La faune : mis à part les Tarsiers, ces rares petits singes qui subsistent sur l'île de Bohol, on ne peut pas dire que le pays regorge de faune indigène. Ils ont probablement tous été mangés! Par contre, dans la mer, c'est autre chose. Malgré qu'on ait déploré le fait que la pêche à la dynamite ait fait des dégâts qui vont mettre des siècles à se corriger, on doit admettre que la biodiversité est très intéressante. Principalement pour les espèces plus petites telles les nudibranches, les crevettes, les vers de mer (slugs) les coraux mous... Nous n'avons pas les appareils photo nécessaires pour rendre ces merveilles à la hauteur de leur beauté. Nous avons tout de même gravé sur pellicule certains souvenirs impérissables pour nous.Côté poissons, les variétés sont là mais a majorité des grandes espèces sont probablement passées par la poêlonne... Il y en a de toutes les couleurs, comme dirait Bécaud, mais pas de toutes les grosseurs!

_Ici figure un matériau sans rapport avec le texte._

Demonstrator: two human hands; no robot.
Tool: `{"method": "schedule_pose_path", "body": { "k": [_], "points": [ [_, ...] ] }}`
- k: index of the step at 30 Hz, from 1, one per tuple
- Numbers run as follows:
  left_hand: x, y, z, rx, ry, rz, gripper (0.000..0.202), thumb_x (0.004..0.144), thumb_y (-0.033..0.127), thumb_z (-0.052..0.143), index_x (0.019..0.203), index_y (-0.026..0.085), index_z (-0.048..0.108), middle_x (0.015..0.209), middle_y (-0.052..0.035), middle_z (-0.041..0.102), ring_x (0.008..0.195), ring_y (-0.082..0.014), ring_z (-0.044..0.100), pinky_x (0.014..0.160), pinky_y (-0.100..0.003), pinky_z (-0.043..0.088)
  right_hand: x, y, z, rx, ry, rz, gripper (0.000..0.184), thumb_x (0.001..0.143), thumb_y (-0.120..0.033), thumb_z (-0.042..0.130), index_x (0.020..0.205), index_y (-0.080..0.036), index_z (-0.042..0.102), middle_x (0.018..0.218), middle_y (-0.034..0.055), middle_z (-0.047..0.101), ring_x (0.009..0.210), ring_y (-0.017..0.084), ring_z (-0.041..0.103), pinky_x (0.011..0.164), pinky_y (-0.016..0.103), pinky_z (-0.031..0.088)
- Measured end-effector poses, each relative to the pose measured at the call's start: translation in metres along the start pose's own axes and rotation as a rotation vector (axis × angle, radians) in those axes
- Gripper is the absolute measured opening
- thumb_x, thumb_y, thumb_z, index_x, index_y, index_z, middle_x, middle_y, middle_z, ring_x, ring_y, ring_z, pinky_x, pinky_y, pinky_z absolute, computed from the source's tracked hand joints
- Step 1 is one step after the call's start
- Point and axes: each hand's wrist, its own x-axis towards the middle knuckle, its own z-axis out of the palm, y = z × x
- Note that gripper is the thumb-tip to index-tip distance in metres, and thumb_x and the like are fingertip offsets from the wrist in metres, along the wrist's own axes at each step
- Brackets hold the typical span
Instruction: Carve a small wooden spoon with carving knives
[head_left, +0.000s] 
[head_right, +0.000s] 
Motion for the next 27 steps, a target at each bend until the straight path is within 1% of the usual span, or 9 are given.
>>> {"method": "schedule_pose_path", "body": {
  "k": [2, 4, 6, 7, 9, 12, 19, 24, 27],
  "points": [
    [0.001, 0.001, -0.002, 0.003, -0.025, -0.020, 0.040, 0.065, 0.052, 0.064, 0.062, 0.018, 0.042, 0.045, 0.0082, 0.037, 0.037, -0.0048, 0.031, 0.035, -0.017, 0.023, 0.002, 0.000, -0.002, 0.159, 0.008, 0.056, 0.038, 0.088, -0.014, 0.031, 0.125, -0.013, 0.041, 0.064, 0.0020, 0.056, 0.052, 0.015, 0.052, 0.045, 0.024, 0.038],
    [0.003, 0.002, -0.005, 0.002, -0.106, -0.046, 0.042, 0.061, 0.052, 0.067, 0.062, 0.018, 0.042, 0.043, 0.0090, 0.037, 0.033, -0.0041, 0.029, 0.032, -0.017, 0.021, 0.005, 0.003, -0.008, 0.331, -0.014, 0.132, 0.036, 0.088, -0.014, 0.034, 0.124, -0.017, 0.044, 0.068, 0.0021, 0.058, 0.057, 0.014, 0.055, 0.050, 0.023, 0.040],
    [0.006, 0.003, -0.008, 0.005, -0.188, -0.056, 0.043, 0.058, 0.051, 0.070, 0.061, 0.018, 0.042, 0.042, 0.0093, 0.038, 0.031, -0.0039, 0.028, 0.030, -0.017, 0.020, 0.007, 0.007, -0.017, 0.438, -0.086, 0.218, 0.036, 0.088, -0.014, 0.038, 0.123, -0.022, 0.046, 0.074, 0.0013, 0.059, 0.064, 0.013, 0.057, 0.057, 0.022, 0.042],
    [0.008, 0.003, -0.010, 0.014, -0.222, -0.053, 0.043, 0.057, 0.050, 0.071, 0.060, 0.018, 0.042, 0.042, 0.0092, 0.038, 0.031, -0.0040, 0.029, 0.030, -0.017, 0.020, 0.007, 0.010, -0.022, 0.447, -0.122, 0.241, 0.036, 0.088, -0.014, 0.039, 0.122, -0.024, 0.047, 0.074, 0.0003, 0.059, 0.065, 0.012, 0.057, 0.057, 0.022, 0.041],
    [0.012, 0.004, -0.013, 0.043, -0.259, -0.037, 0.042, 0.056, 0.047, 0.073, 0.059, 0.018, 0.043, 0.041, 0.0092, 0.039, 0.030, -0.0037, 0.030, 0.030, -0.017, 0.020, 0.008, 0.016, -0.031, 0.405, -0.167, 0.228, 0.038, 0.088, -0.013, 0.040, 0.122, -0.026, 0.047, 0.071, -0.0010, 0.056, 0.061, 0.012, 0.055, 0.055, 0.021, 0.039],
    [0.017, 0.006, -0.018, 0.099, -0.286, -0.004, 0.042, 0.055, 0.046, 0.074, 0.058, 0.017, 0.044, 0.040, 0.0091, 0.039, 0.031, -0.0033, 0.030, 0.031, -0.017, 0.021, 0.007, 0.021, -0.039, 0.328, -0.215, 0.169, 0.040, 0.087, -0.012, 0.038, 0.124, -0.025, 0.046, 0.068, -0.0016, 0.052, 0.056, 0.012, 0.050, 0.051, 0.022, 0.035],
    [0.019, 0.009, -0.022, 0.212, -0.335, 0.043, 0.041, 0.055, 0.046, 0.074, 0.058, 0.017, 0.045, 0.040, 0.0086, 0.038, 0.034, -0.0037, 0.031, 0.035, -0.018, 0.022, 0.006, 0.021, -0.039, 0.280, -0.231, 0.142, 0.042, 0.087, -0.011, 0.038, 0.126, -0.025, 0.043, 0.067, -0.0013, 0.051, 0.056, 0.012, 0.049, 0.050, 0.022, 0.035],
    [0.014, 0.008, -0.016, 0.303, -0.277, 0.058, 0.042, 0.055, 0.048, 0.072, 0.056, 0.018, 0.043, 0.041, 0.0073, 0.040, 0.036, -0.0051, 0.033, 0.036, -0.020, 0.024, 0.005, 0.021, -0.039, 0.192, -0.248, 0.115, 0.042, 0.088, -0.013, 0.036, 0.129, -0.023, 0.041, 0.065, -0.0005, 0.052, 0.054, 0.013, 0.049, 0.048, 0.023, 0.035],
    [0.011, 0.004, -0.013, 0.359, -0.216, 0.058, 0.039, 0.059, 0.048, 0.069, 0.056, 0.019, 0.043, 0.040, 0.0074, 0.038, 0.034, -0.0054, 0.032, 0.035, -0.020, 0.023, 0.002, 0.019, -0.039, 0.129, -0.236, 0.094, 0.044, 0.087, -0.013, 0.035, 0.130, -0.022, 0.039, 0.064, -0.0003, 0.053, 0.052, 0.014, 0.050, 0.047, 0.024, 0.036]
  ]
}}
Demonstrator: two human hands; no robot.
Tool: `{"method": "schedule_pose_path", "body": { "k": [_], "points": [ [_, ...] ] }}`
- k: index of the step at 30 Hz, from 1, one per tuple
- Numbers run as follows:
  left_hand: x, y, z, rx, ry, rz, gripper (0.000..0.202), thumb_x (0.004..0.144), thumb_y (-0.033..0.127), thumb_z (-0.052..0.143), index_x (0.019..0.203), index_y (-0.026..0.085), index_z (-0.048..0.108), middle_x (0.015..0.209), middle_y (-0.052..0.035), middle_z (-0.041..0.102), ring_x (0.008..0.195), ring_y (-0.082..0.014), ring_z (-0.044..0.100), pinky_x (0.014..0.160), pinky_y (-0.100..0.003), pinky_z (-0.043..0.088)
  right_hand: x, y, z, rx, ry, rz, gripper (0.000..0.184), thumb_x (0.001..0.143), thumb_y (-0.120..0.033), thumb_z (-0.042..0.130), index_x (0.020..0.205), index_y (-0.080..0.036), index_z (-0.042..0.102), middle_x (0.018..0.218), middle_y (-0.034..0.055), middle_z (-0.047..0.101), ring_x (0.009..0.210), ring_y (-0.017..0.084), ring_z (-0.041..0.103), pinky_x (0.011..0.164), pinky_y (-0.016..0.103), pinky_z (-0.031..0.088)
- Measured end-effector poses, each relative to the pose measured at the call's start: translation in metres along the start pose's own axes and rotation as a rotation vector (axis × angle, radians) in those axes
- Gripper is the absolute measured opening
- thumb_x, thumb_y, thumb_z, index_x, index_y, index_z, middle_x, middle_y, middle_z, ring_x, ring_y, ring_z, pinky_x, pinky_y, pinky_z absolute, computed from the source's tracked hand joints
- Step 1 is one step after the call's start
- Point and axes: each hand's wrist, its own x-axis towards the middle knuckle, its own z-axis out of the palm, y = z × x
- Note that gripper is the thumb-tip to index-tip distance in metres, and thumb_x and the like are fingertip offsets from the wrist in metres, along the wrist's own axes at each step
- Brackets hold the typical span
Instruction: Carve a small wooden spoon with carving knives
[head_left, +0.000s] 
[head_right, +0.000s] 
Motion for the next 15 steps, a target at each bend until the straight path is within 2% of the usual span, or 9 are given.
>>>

Les prix : c'est plus cher que le Vietnam ou que la Thaïlande aux dires d'un couple rencontré ce matin et qui en arrive. Le rapport qualité-prix pour les transports est excellent et acceptable pour l'hébergement. Par contre, les fruits sont aussi chers que chez-nous, parfois même plus et les légumes aussi. C'est probablement pourquoi il n'y en a pas beaucoup sur les menus. Il y a encore moyen de voyager économiquement, ±40$/jour/pers. en comptant des activités normales comme les parcs ou les musées. Encore moins si on loue un appartement pour des périodes plus longues avec auto-cuisine. Il y a très souvent des frais d'accès dits environnementaux (qui ne servent certainement pas à ramasser les déchets à certains endroits...) qui peuvent faire monter la facture ; c'est important de s'informer d'avance pour éviter les mauvaises surprises.
Demain, nous reprenons l'avion pour Montréal. Nous sommes heureux d'avoir pu visiter les Philippines même si parfois on a eu des sautes d'humeur concernant la nourriture et les transports. Nous allons maintenant regarder ailleurs pour notre prochaine destination.